A single number is required: the count of lines in the records below that contain the word "things".
----- Material for this exercise -----
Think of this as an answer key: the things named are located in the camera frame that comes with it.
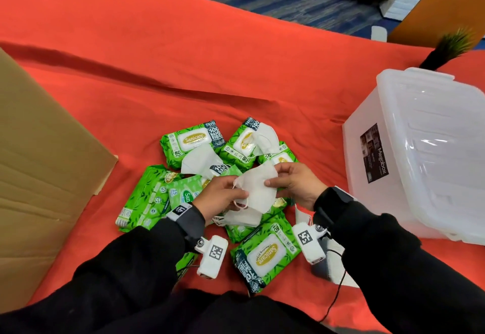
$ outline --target person's left hand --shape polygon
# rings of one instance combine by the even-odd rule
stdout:
[[[193,200],[192,204],[199,209],[206,220],[206,224],[214,216],[227,209],[234,200],[245,199],[249,196],[245,190],[232,188],[236,178],[237,176],[212,178],[200,195]]]

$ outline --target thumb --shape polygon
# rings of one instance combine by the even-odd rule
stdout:
[[[225,192],[225,197],[228,202],[234,201],[234,200],[244,200],[249,196],[249,192],[241,189],[241,188],[233,188],[230,190],[224,190]]]
[[[271,178],[264,181],[266,187],[272,188],[286,188],[291,184],[291,179],[289,176]]]

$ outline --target plastic storage box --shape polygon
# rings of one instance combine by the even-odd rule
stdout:
[[[485,245],[485,95],[388,69],[343,125],[350,193],[418,237]]]

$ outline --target black sleeve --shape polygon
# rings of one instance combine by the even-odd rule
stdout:
[[[49,297],[0,315],[1,333],[86,333],[164,301],[185,250],[178,225],[161,219],[136,227],[81,264]]]
[[[485,333],[485,292],[422,250],[395,217],[350,202],[333,220],[345,269],[393,334]]]

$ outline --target white plastic lid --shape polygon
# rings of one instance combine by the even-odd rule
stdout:
[[[387,69],[377,86],[411,212],[450,239],[485,245],[485,95],[419,68]]]

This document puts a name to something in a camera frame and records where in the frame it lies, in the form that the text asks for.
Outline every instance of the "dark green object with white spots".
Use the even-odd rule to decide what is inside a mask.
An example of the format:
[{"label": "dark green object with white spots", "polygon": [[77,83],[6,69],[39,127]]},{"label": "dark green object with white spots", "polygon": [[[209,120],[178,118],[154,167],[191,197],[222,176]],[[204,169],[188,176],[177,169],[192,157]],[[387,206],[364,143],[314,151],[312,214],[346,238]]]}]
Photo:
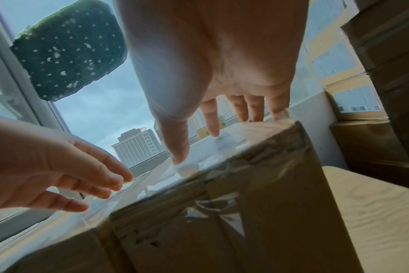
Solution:
[{"label": "dark green object with white spots", "polygon": [[122,30],[99,0],[79,0],[48,16],[11,49],[39,97],[52,102],[109,74],[127,57]]}]

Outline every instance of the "wooden surface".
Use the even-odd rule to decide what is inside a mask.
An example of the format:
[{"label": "wooden surface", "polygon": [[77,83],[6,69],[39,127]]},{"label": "wooden surface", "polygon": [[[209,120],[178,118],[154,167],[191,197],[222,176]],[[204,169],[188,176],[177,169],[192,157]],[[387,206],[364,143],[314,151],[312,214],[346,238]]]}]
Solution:
[{"label": "wooden surface", "polygon": [[409,189],[323,167],[366,273],[409,273]]}]

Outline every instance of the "pinky finger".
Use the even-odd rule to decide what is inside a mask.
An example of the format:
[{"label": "pinky finger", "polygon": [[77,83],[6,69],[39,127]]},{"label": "pinky finger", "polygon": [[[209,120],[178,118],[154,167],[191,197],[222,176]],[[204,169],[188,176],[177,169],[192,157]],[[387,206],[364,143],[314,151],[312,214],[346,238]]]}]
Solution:
[{"label": "pinky finger", "polygon": [[67,198],[61,194],[44,191],[38,195],[29,205],[28,208],[43,210],[62,210],[67,212],[83,212],[89,208],[89,204]]}]

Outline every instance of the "person's left hand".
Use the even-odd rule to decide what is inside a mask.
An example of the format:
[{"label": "person's left hand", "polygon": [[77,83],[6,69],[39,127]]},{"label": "person's left hand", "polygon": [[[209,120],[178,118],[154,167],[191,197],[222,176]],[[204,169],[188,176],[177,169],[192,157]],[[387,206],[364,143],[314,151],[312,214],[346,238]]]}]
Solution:
[{"label": "person's left hand", "polygon": [[81,212],[83,201],[50,192],[51,186],[106,199],[133,174],[111,154],[65,132],[0,119],[0,209]]}]

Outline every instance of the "person's right hand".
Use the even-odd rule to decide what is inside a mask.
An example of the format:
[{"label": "person's right hand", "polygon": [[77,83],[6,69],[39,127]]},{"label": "person's right hand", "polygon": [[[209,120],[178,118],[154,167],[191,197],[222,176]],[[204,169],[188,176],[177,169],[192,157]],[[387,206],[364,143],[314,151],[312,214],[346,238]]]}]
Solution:
[{"label": "person's right hand", "polygon": [[0,209],[80,212],[89,205],[47,189],[105,199],[131,180],[133,174],[111,154],[76,136],[0,118]]},{"label": "person's right hand", "polygon": [[308,0],[116,0],[135,71],[164,143],[188,155],[187,119],[200,107],[219,134],[216,97],[240,121],[289,106]]}]

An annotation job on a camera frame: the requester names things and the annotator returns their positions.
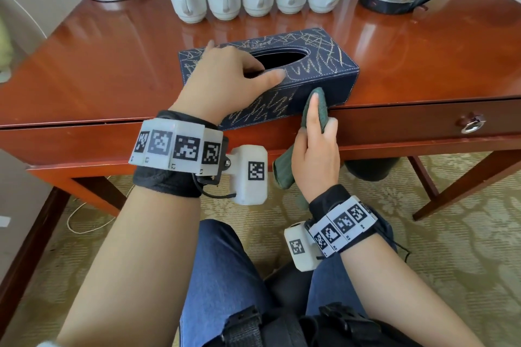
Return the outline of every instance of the person's leg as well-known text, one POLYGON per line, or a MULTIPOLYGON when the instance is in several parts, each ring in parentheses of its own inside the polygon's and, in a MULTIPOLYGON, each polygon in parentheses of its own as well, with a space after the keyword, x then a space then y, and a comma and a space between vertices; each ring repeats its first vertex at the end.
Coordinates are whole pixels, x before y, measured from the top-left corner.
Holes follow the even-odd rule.
POLYGON ((201 347, 221 333, 230 315, 251 305, 264 313, 274 303, 237 234, 220 221, 201 221, 179 324, 181 347, 201 347))
MULTIPOLYGON (((396 246, 392 243, 394 237, 391 225, 376 211, 371 210, 378 217, 375 224, 377 232, 396 251, 396 246)), ((334 302, 341 302, 343 305, 355 309, 357 313, 367 315, 356 295, 348 273, 345 271, 342 259, 337 254, 324 259, 313 272, 307 298, 306 315, 317 315, 320 306, 334 302)))

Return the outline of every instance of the blue leather tissue box cover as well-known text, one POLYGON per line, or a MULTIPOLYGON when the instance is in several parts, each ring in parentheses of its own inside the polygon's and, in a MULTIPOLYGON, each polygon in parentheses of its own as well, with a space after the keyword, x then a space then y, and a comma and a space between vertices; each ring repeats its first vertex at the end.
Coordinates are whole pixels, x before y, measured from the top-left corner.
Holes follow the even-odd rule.
MULTIPOLYGON (((302 113, 309 94, 316 87, 323 88, 329 107, 343 104, 360 71, 356 63, 322 28, 224 43, 219 47, 228 45, 253 54, 261 62, 263 57, 270 55, 272 60, 278 61, 301 59, 277 66, 286 70, 284 81, 259 96, 247 108, 228 115, 220 125, 224 130, 302 113)), ((194 48, 179 52, 183 84, 186 84, 203 51, 204 48, 194 48)))

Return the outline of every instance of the forearm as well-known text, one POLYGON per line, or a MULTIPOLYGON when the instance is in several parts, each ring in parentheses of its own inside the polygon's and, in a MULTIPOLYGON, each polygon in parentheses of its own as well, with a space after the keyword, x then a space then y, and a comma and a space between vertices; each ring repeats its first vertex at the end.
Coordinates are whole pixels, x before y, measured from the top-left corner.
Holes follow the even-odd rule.
POLYGON ((135 187, 57 342, 171 346, 192 273, 200 211, 199 198, 135 187))
POLYGON ((369 317, 393 325, 424 347, 483 346, 380 235, 341 257, 369 317))

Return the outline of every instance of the wooden desk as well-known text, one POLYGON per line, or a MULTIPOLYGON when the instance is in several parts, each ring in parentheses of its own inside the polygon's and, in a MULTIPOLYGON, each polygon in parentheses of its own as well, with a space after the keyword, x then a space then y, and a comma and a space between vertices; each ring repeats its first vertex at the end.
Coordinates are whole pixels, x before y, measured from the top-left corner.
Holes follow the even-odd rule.
MULTIPOLYGON (((0 88, 0 146, 29 172, 117 215, 125 198, 104 177, 127 164, 141 121, 176 99, 177 53, 217 43, 323 27, 360 66, 339 120, 343 159, 408 156, 432 201, 415 219, 521 168, 521 5, 514 0, 433 0, 390 16, 357 0, 332 13, 275 8, 253 18, 188 25, 170 0, 83 0, 0 88), (485 125, 462 134, 473 115, 485 125), (438 193, 418 155, 493 151, 438 193)), ((231 147, 261 144, 275 159, 300 117, 228 131, 231 147)))

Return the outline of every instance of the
-----
[Your response]: 2